Look below for the lines from the one with "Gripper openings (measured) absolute" to the one with "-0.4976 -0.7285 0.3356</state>", and copy exactly those lines, both ends included.

─── Data section

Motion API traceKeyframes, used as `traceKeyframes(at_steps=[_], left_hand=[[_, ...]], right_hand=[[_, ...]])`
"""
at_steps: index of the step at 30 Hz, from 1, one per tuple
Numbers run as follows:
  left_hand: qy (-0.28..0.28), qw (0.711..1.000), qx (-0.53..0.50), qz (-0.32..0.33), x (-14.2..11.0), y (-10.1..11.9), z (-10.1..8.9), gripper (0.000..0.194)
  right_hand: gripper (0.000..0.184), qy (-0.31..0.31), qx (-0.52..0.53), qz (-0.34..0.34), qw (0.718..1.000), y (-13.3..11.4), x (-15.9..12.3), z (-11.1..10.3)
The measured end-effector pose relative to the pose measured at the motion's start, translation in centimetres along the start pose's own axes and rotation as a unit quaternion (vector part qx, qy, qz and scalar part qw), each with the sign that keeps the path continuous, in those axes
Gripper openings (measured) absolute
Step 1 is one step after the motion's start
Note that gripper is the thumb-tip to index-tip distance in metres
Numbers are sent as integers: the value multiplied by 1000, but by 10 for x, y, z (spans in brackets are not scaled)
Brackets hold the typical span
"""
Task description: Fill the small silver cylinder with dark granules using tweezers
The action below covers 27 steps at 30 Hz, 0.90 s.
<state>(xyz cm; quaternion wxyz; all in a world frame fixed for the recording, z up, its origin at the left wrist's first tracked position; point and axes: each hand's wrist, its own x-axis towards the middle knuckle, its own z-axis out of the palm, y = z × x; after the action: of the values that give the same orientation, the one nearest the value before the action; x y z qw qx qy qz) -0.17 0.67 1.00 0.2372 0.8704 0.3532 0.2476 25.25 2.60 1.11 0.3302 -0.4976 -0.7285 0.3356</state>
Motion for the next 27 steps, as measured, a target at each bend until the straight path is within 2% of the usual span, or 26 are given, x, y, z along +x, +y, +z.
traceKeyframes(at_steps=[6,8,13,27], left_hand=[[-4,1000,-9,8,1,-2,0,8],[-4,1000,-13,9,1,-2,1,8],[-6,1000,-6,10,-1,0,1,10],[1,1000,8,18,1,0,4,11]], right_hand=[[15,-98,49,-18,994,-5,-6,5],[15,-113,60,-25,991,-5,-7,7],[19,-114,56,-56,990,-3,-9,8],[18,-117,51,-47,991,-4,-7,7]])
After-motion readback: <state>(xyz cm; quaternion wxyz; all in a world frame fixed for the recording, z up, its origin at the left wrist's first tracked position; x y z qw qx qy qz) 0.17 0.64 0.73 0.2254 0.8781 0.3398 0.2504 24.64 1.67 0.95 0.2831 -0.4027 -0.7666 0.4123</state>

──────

Answer box:
Gripper openings (measured) absolute
Step 1 is one step after the motion's start
Note that gripper is the thumb-tip to index-tip distance in metres
Numbers are sent as integers: the value multiplied by 1000, but by 10 for x, y, z (spans in brackets are not scaled)
Brackets hold the typical span
"""
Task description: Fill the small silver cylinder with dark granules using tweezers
The action below covers 27 steps at 30 Hz, 0.90 s.
<state>(xyz cm; quaternion wxyz; all in a world frame fixed for the recording, z up, its origin at the left wrist's first tracked position; point and axes: each hand's wrist, its own x-axis towards the middle knuckle, its own z-axis out of the palm, y = z × x; after the action: of the values that give the same orientation, the one nearest the value before the action; x y z qw qx qy qz) -0.17 0.67 1.00 0.2372 0.8704 0.3532 0.2476 25.25 2.60 1.11 0.3302 -0.4976 -0.7285 0.3356</state>

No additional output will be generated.